● ASSIGNMENT: Whenever an image turns up, omit it and return the remaining data exactly.

(DATASET ENTRIES)

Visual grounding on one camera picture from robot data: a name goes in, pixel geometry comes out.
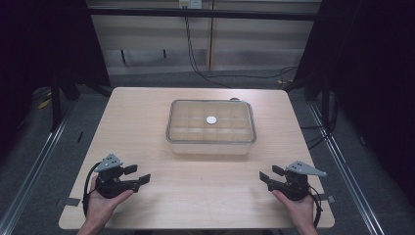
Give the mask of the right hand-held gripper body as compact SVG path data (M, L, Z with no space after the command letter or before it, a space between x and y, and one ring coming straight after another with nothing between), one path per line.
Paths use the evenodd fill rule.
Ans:
M285 169L285 182L279 182L269 179L268 190L270 192L278 190L282 192L289 200L302 200L309 192L310 185L308 176L325 177L327 173L301 161L289 164Z

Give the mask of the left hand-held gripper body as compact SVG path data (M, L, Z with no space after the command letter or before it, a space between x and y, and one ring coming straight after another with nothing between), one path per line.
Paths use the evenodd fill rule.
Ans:
M105 198L112 199L122 192L132 190L137 193L138 185L134 184L135 180L121 181L119 178L124 175L122 167L123 161L115 154L108 154L98 163L94 171L98 173L95 189Z

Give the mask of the person's left hand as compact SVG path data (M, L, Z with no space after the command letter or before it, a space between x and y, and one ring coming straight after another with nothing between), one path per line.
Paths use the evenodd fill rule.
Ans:
M85 223L94 227L103 227L110 220L117 206L130 198L133 191L127 190L112 199L107 199L95 187L96 177L93 177L90 184Z

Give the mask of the person's right hand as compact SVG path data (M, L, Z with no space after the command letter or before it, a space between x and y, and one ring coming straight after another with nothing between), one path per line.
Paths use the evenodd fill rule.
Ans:
M292 224L298 226L313 225L313 204L314 201L310 196L304 197L299 201L289 200L282 192L272 191L272 195L285 207L289 212Z

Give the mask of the black metal stand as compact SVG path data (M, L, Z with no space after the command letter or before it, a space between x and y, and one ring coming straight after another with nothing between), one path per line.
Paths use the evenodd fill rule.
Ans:
M52 127L51 131L54 132L58 129L62 121L62 109L61 109L61 91L59 85L59 79L54 72L51 78L51 101L52 101Z
M326 75L322 88L322 120L326 128L329 126L329 103L330 103L330 82Z

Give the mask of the dark curtain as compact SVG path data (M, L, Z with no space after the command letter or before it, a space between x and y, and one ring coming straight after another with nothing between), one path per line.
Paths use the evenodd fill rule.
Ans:
M109 86L86 0L0 0L0 161L18 138L32 92Z
M295 76L330 88L415 205L415 0L321 0Z

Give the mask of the black horizontal bar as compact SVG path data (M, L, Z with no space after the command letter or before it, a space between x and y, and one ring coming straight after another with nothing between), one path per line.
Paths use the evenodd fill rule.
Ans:
M317 14L285 13L285 12L253 12L231 10L202 10L202 9L170 9L170 8L120 8L120 7L89 7L91 15L107 16L146 16L146 17L186 17L212 19L253 19L308 21L320 19Z

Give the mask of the metal floor rail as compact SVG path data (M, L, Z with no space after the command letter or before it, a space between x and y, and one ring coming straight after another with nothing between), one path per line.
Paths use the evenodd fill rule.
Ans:
M350 193L370 234L387 235L380 220L376 216L359 184L357 183L356 178L348 166L344 154L341 151L335 137L326 127L323 126L322 113L319 111L314 102L309 102L308 107L310 108L312 116L323 135L323 140L325 141L325 144L328 147L334 162L336 163L336 166L346 184L347 190Z
M23 135L0 167L0 235L12 235L15 227L55 153L76 101L64 101L61 120L53 125L53 109L34 109Z

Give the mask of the white wall socket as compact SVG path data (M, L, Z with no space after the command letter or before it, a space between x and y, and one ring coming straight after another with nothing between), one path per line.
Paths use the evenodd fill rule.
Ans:
M203 8L203 0L179 0L178 5L180 9L196 9Z

(End DATASET ENTRIES)

● SOLUTION:
Visual grounding on one camera picture from robot data: a name goes in, pixel geometry comes out.
Give the mask of the right hand-held gripper body as compact SVG path data (M, L, Z with no space after the command letter or before it, a space between x and y, and one ring coming straight after another with nothing between), one path per line.
Paths use the evenodd fill rule.
Ans:
M285 169L285 182L279 182L269 179L268 190L270 192L278 190L282 192L289 200L302 200L309 192L310 185L308 176L325 177L327 173L301 161L289 164Z

Give the mask of the left hand-held gripper body as compact SVG path data (M, L, Z with no space after the command letter or before it, a space between x and y, and one ring coming straight after another with nothing between), one path per line.
Paths use the evenodd fill rule.
Ans:
M105 198L112 199L122 192L132 190L137 193L138 185L134 184L135 180L121 181L119 178L124 175L122 167L123 161L115 154L108 154L98 163L94 171L98 173L95 189Z

Give the mask of the person's left hand as compact SVG path data (M, L, Z with no space after the command letter or before it, a space between x and y, and one ring coming straight after another with nothing between), one path per line.
Paths use the evenodd fill rule.
Ans:
M85 223L94 227L103 227L110 220L117 206L130 198L133 191L127 190L112 199L107 199L95 187L96 177L93 177L90 184Z

Give the mask of the person's right hand as compact SVG path data (M, L, Z with no space after the command letter or before it, a space between x and y, and one ring coming straight after another with nothing between), one path per line.
Paths use the evenodd fill rule.
Ans:
M292 224L298 226L313 225L313 204L314 201L310 196L304 197L299 201L289 200L282 192L272 191L272 195L285 207L289 212Z

Give the mask of the black metal stand as compact SVG path data (M, L, Z with no space after the command letter or before it, a space between x and y, and one ring coming straight after another with nothing between), one path per line.
Paths use the evenodd fill rule.
Ans:
M52 127L51 131L54 132L58 129L62 121L62 109L61 109L61 91L59 85L59 79L54 72L51 78L51 101L52 101Z
M326 75L322 88L322 120L326 128L329 126L329 103L330 103L330 82Z

Give the mask of the dark curtain as compact SVG path data (M, L, Z with no space after the command letter or before it, a space between x and y, and one ring coming straight after another with nothing between), one path per line.
Paths use the evenodd fill rule.
Ans:
M109 86L86 0L0 0L0 161L18 138L32 92Z
M295 76L330 88L415 205L415 0L321 0Z

Give the mask of the black horizontal bar as compact SVG path data (M, L, Z with no space after the command letter or before it, a space between x and y, and one ring coming straight after another with nothing between), one path per line.
Paths use the evenodd fill rule.
Ans:
M317 14L285 13L285 12L253 12L231 10L202 10L202 9L170 9L170 8L120 8L120 7L89 7L91 15L107 16L146 16L146 17L186 17L212 19L253 19L308 21L320 19Z

Give the mask of the metal floor rail as compact SVG path data (M, L, Z with no space after the command letter or before it, a space between x and y, and one ring coming straight after another with nothing between), one path per line.
Paths use the evenodd fill rule.
Ans:
M350 193L370 234L387 235L380 220L376 216L359 184L357 183L356 178L348 166L344 154L341 151L335 137L326 127L323 126L322 113L319 111L314 102L309 102L308 107L310 108L312 116L323 135L323 140L325 141L325 144L328 147L334 162L336 163L336 166L346 184L347 190Z
M23 135L0 167L0 235L12 235L15 227L55 153L76 101L64 101L61 120L53 125L53 109L34 109Z

Give the mask of the white wall socket as compact SVG path data (M, L, Z with no space after the command letter or before it, a space between x and y, and one ring coming straight after another with nothing between), one path per line.
Paths use the evenodd fill rule.
Ans:
M203 8L203 0L179 0L178 5L180 9L196 9Z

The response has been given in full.